Suggestion: move DataFrames, plotting into standard distribution

Coming from heavy R “data science” usage, I do find Julia to be much more consistent and better curated than R, which has become a bit overrun with weeds at this point. However, R is still a fair bit ahead in several ways, notably dplyr and ggplot2. Yes, we have DataFramesMeta.jl and Query.jl and Gadfly.jl, but they are not at the same level yet.

Until 0.7, with the 0.11 version of DataFrames, things are going to be unsettled in Julia data land. For a class, it might be wiser to wait rather than to frustrate a generation of new users? Sorry to say that…

Is it possible, since you “hate” R that you might find Julia frustrating as well? Are you looking for a GUI? Other than a curated list of packages, what do you need?

I don’t use JuliaPro, but I know that it’s published by JuliaComputing, the organization which employs most of the Julia core developers, so it’s about as official as it can get. I also don’t think you are correct about your inability to use the free version. From the FAQ:

Is the free version of JuliaPro allowed for enterprise / commercial use?

Yes, you can use JuliaPro to develop enterprise or commercial applications.

speaking for my own use case:

  • I do not care which package is officially endorsed, or argue that an endorsed package to do X cannot change over time. I do care that there is one currently endorsed recommended package (with some rolloff if it gets deprecated). I cannot see the use of julia for data analysis without stable certified data frame and plotting features.

  • I do care that when newbies want to plot a histogram, they can spend their time researching how to do a histogram; and not researching arguments about different histogram packages—some working, others no longer, others not; some flame wars and opinions, etc. In the forum and in class, do we want to support every graphing package? if a student comes and says “I spent 5 hours to learn xyzplot, but how do I do X?” do I need to know xyzplot, too? how do I know which graphing package is stable / working / etc.? Do I need to research all options?

  • Data frames and graphs are as important basics to student data analysis as the other mentioned packages (StatsBase, Distributions, GLM, etc.)

  • A GUI could be nice but it is not important.

  • A package manager that is clear in endorsements would help, but it’s not enough.

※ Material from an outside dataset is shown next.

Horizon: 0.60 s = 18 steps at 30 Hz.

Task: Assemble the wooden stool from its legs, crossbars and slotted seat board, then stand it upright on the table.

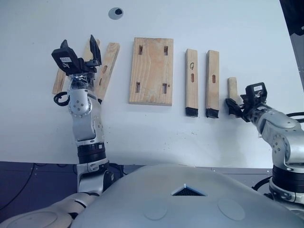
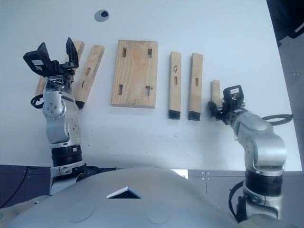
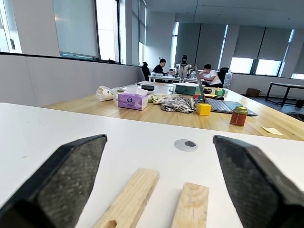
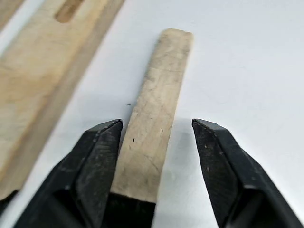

  • Even if many people use R not for core functionality, but for packages, I am pretty sure that R’s usefulness would greatly diminish if it did not have a blessed data-set structure and a blessed plotting system. (Maybe the standard could be better. I would not mind deprecating R dataframes in favor of R datatables. Maybe it is not so bad to have a basic system and a better downloadable alternative. my point is that the choice of standard is not important. the presence of standard is important.)

I don’t want to take more time. I think I made my point, and the choice is up to you guys.

best,

/iaw

2 Likes

I am also a heavy R user and I was follwing the development around DataFrames from the viewpoint of and R programmer for a long time.

I think the main difference is that R is more a domain-specific ecosystem of packages and a programming language while Julia is a general-purpose language and an ecosystem.

Data.frame is a first-class citizen and everyone expect all the relevant packages to support data.frames. Even the new tabular data structures in R (data.table, tibbles) are almost perfectly backward compatible with data.frame.

In Julia, a flexible programming language, DataFrame is just one of several possible solutions to a problem with tabular data.

Its a tradeoff between flexibility and convenience. I am not sure we can have both at the same time.

1 Like

Pkg3 will have a list of curated packages similar to CRAN for R. These packages are suppose to comply with the best practices and whatnot. For recommended or endorsed packages, I don’t think languages usually have these. Julia used to have a list of featured or recommended packages, but dunno if they will bring that back on. For now, probably asking users and forums, tutorials, material will lead to those.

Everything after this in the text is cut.